The original dataset from the challenge has been modified, for instance some variables where removed from R, some added to Z, etc. But the content is roughly the same, and should be sufficient for trying out the Transformer. All changes can be found in the files labels.json.

Please keep in mind that the dataset dataset_57M.npz is not available for download.

Thanks to the author for the great intuitions and efforts.

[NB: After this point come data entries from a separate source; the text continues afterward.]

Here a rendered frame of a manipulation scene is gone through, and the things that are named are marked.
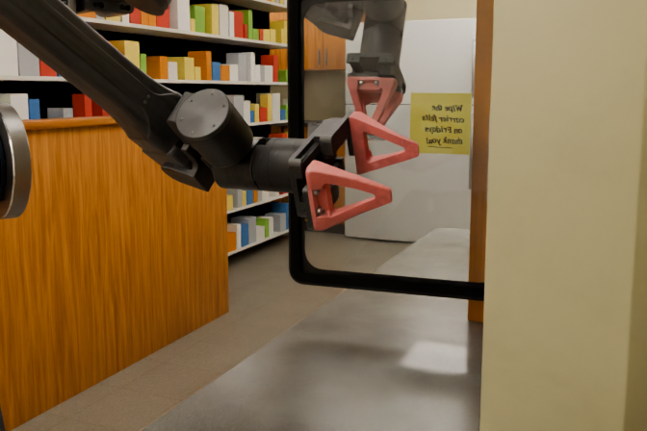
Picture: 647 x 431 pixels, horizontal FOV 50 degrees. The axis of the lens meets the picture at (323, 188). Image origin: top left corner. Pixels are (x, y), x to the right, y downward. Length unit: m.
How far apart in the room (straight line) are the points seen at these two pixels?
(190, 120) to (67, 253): 2.35
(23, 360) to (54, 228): 0.51
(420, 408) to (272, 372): 0.18
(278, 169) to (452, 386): 0.30
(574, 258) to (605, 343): 0.07
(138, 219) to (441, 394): 2.67
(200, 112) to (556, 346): 0.38
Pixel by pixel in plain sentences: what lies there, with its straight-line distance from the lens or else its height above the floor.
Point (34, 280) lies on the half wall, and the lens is 2.91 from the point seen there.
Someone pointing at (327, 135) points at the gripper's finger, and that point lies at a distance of 0.70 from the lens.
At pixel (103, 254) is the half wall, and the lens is 3.17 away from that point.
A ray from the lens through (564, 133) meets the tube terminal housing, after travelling 0.56.
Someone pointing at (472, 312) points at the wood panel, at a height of 0.95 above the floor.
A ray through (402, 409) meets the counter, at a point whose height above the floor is 0.94.
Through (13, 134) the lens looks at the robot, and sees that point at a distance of 1.25.
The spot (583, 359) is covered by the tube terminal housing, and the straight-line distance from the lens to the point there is 0.60.
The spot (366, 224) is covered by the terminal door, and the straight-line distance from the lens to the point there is 0.92.
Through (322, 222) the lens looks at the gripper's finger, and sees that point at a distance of 0.67.
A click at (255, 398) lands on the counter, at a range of 0.75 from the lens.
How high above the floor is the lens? 1.25
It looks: 8 degrees down
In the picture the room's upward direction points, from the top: straight up

For those who may have issues related to the dataset, you might be able to try this that I slightly modified according to the author's suggestions.

and dataset

You can check some plots resulted from the code above (don't know whether it's correct or not).

Hope this helped someone.

The dataset of the challenge contain a file named x_train and y_train. Do they complement each other or one of them is enough ?
Plus, If my data are already in a csv file, can't I just devide them into train, test and validate directly and just use them ?

Hi, yes they complement each other, x_train are the command (input vectors) while y_train are the observations (output vectors). You are, of course, free to divide your data however you desire.
In the future, please keep discussions about the challenge in the challenge repo.

Thank you for your work!

I am new to Transformer methods. Can the package accept csv files directly instead of .npz files?

In this repo, we define a Transformer model that takes as inputs Tensors, see the documentation. We present examples loading data as .npz files, but you can load data however you want.


Hi @yyldtc , from what I was able to translate from your message, something is still not working with the dataset. Could you detail the error that you got in a new issue ? I'll take a look.